## What to work on
Please give every line below again exactly, but not its pictures.

## Data segment

══════

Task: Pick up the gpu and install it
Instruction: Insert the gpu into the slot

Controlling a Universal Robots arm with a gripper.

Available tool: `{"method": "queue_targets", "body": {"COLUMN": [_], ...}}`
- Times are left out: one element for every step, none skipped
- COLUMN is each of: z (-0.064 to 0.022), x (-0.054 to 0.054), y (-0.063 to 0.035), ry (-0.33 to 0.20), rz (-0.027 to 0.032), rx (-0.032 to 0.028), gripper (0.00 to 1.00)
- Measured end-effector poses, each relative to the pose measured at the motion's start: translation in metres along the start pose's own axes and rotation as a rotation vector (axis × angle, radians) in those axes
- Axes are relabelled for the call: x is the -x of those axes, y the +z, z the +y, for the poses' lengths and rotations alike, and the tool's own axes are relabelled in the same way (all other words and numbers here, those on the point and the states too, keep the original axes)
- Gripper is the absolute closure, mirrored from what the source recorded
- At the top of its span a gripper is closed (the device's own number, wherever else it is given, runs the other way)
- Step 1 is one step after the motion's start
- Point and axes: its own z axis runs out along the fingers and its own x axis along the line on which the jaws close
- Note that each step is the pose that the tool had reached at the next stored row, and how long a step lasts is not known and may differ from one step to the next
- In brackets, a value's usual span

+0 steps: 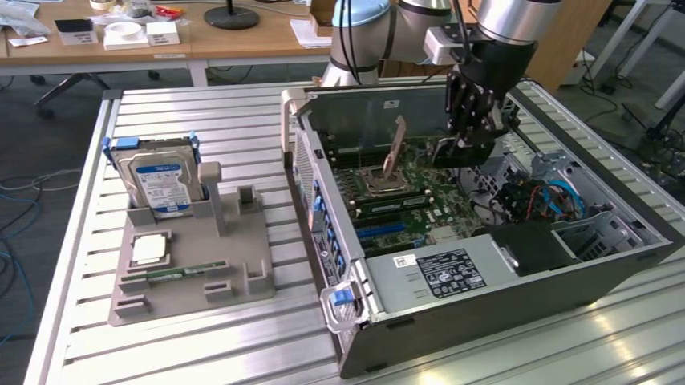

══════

## Task answer
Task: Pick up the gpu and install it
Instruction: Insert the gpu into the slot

Controlling a Universal Robots arm with a gripper.

Available tool: `{"method": "queue_targets", "body": {"COLUMN": [_], ...}}`
- Times are left out: one element for every step, none skipped
- COLUMN is each of: z (-0.064 to 0.022), x (-0.054 to 0.054), y (-0.063 to 0.035), ry (-0.33 to 0.20), rz (-0.027 to 0.032), rx (-0.032 to 0.028), gripper (0.00 to 1.00)
- Measured end-effector poses, each relative to the pose measured at the motion's start: translation in metres along the start pose's own axes and rotation as a rotation vector (axis × angle, radians) in those axes
- Axes are relabelled for the call: x is the -x of those axes, y the +z, z the +y, for the poses' lengths and rotations alike, and the tool's own axes are relabelled in the same way (all other words and numbers here, those on the point and the states too, keep the original axes)
- Gripper is the absolute closure, mirrored from what the source recorded
- At the top of its span a gripper is closed (the device's own number, wherever else it is given, runs the other way)
- Step 1 is one step after the motion's start
- Point and axes: its own z axis runs out along the fingers and its own x axis along the line on which the jaws close
- Note that each step is the pose that the tool had reached at the next stored row, and how long a step lasts is not known and may differ from one step to the next
- In brackets, a value's usual span

+0 steps: 

Whatever the exercise asked has now been answered.